── EXCERPTED RECORDS

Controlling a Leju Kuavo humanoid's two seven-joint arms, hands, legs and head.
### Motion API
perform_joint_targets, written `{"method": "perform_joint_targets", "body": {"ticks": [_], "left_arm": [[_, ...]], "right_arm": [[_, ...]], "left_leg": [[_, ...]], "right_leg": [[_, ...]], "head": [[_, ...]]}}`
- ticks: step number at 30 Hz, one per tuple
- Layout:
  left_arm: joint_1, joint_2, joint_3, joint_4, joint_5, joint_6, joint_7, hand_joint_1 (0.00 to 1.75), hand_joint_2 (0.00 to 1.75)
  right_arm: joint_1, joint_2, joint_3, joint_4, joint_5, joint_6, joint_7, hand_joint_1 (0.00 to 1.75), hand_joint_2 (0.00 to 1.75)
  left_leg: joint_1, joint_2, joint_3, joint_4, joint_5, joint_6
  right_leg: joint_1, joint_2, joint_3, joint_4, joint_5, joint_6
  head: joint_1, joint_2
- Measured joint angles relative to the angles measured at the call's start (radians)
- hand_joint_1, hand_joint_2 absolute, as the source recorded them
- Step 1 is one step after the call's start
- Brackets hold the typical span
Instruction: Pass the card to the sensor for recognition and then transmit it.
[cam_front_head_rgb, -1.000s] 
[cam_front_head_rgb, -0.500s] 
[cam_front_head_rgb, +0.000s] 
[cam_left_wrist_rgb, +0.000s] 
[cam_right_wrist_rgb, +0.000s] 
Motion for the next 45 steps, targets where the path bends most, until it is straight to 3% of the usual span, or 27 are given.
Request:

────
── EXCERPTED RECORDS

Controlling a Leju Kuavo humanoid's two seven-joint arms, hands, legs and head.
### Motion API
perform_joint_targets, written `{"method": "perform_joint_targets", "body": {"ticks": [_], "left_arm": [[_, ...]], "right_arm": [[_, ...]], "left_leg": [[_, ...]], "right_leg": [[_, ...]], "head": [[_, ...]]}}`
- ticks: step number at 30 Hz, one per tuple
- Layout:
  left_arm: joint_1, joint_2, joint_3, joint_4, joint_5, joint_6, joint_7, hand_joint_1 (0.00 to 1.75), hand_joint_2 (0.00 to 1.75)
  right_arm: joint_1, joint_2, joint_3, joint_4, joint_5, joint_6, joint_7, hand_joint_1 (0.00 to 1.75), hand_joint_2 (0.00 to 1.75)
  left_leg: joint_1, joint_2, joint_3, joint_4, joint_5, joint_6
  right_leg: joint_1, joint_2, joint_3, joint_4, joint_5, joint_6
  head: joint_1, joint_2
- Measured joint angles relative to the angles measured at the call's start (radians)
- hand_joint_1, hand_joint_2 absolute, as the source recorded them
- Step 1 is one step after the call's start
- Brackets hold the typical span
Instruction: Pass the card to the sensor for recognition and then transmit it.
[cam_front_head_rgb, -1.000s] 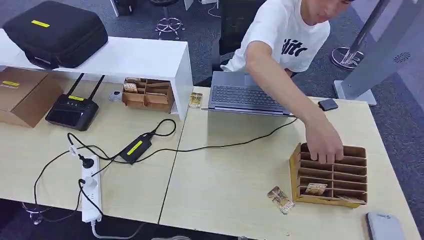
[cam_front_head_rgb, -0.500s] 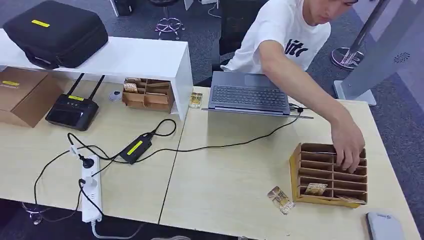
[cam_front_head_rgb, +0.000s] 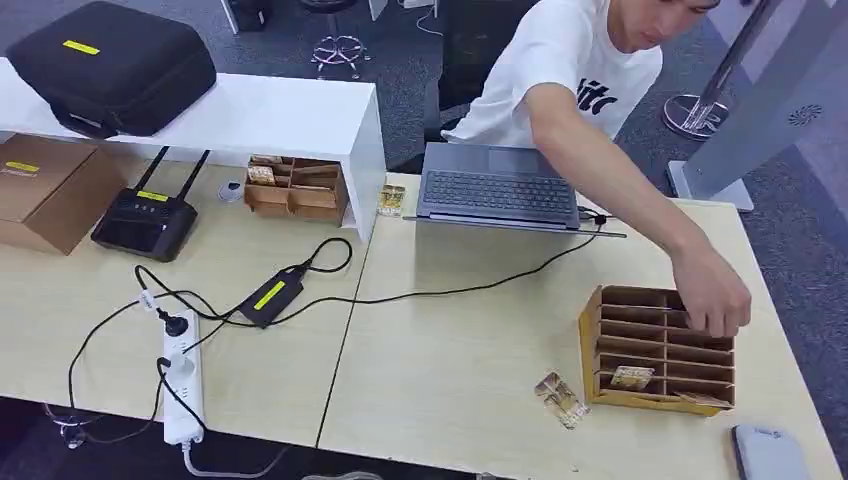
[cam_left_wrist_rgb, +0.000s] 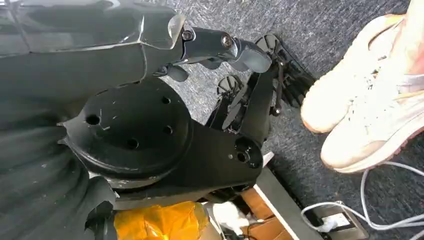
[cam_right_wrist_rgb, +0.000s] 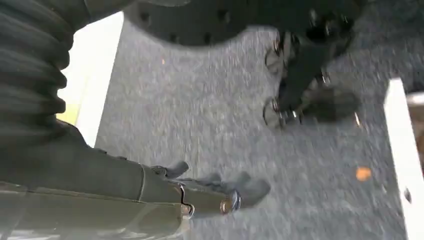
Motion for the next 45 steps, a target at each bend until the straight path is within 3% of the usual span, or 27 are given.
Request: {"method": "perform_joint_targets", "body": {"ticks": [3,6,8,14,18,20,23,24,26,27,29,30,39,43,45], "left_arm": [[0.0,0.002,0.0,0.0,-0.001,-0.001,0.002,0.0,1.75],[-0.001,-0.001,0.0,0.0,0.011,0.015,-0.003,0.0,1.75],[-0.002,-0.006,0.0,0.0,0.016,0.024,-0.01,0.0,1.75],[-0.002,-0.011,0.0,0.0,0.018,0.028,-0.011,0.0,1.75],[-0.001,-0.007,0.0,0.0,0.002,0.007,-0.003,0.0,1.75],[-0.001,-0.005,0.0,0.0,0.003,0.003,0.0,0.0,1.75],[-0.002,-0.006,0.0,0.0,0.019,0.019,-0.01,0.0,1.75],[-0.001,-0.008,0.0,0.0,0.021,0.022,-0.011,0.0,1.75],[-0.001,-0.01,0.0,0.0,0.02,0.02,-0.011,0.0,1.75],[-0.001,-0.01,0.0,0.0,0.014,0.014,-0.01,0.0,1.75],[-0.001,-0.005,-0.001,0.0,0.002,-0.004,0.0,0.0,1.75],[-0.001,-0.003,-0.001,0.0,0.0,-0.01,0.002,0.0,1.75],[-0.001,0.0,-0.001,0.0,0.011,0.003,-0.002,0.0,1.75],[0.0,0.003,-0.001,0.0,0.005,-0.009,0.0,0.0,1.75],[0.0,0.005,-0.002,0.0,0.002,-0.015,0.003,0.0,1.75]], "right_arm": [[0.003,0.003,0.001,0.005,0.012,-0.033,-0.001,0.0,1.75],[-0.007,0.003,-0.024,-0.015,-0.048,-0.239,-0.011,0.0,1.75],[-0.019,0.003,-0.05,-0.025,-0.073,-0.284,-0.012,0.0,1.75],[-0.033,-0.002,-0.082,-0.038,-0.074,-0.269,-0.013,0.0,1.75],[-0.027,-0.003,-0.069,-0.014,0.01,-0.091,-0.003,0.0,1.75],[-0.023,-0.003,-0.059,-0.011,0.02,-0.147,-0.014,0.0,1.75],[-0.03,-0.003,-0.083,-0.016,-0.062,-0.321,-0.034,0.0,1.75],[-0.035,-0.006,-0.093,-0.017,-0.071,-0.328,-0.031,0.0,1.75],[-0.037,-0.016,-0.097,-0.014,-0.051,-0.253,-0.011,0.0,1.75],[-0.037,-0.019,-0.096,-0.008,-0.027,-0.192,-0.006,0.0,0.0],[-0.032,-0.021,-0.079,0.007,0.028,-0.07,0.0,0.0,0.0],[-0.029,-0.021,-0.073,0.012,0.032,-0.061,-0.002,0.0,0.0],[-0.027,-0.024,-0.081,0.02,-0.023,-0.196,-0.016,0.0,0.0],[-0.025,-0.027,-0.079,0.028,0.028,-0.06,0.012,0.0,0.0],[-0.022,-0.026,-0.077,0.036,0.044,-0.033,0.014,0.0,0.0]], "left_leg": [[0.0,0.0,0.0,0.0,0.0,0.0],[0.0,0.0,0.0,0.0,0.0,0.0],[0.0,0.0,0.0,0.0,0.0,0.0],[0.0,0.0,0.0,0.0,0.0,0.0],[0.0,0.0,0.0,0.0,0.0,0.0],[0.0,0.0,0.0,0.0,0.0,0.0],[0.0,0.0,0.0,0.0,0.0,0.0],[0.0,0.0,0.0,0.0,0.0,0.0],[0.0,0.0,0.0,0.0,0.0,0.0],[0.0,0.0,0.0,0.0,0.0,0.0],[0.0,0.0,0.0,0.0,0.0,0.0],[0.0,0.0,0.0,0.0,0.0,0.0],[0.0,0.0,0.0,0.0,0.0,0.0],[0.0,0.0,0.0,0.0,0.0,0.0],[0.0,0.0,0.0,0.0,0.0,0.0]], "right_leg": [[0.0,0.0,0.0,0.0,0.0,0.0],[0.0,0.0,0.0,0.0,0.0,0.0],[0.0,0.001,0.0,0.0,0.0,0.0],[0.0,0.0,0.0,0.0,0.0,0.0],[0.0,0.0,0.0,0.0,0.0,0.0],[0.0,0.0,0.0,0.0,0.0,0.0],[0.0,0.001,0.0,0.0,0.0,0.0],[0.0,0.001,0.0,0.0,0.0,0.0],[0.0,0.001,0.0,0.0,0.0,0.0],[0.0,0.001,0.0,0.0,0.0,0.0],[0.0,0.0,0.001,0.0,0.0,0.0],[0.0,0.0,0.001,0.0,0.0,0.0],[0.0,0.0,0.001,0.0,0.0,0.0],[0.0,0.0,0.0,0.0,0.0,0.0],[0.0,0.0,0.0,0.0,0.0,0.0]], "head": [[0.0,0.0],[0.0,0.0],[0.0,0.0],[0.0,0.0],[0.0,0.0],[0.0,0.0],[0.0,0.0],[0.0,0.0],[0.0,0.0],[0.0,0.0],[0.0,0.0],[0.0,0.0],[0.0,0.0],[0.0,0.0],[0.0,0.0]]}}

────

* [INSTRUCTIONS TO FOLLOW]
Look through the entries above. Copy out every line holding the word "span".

* [TASK ANSWER]
- Brackets hold the typical span
Motion for the next 45 steps, targets where the path bends most, until it is straight to 3% of the usual span, or 27 are given.
- Brackets hold the typical span
Motion for the next 45 steps, a target at each bend until the straight path is within 3% of the usual span, or 27 are given.

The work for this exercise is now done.